• Task description
Strip out all images, then restate the data verbatim.

• Information supplied
────
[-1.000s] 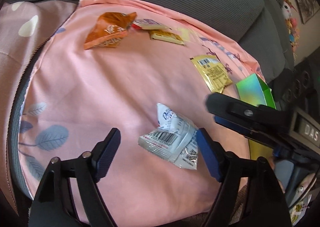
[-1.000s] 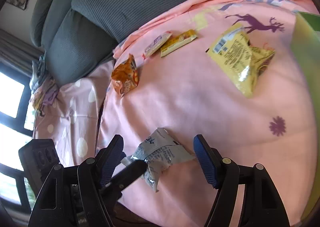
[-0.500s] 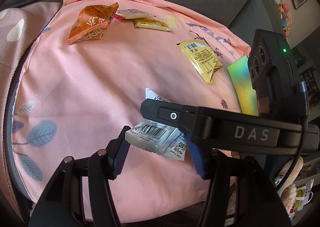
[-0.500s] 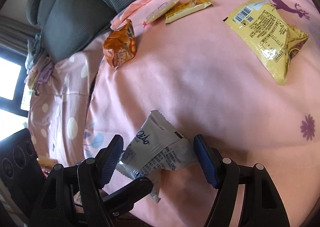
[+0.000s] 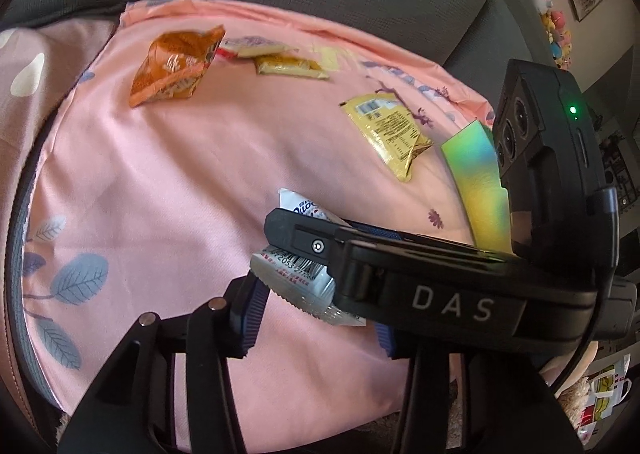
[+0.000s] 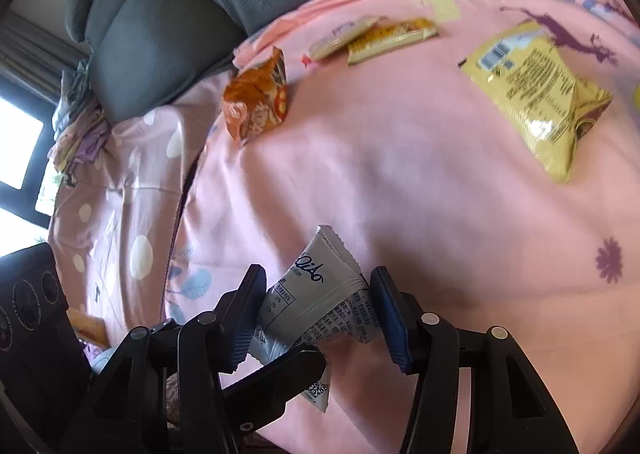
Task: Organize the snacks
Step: 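Carry the white Oishi bag with the right gripper over the green box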
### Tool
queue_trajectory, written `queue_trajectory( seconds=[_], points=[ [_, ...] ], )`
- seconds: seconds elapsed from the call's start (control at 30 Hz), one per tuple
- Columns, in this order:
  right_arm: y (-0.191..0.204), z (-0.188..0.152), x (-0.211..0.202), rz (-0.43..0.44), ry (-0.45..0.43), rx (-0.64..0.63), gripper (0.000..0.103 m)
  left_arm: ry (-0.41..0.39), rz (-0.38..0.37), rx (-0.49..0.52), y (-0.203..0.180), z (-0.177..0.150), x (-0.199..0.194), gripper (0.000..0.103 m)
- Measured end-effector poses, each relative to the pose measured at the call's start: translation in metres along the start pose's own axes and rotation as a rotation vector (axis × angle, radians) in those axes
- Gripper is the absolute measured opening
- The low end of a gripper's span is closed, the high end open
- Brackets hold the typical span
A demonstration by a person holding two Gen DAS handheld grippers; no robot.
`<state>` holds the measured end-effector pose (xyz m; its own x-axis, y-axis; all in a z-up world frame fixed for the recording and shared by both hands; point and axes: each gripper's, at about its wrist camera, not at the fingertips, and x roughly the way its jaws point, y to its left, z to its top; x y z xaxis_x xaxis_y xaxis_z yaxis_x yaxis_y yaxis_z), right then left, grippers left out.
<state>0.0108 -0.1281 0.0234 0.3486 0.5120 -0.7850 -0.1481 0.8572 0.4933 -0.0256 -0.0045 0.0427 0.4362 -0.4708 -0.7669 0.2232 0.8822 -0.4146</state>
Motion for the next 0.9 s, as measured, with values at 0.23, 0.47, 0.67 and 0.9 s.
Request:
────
• Output for this task
[-1.000s] 
[-1.000s] 
[-0.500s] 
[-0.500s] 
[+0.000s] 
[+0.000s] 
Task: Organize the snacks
Step: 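Carry the white Oishi bag with the right gripper over the green box
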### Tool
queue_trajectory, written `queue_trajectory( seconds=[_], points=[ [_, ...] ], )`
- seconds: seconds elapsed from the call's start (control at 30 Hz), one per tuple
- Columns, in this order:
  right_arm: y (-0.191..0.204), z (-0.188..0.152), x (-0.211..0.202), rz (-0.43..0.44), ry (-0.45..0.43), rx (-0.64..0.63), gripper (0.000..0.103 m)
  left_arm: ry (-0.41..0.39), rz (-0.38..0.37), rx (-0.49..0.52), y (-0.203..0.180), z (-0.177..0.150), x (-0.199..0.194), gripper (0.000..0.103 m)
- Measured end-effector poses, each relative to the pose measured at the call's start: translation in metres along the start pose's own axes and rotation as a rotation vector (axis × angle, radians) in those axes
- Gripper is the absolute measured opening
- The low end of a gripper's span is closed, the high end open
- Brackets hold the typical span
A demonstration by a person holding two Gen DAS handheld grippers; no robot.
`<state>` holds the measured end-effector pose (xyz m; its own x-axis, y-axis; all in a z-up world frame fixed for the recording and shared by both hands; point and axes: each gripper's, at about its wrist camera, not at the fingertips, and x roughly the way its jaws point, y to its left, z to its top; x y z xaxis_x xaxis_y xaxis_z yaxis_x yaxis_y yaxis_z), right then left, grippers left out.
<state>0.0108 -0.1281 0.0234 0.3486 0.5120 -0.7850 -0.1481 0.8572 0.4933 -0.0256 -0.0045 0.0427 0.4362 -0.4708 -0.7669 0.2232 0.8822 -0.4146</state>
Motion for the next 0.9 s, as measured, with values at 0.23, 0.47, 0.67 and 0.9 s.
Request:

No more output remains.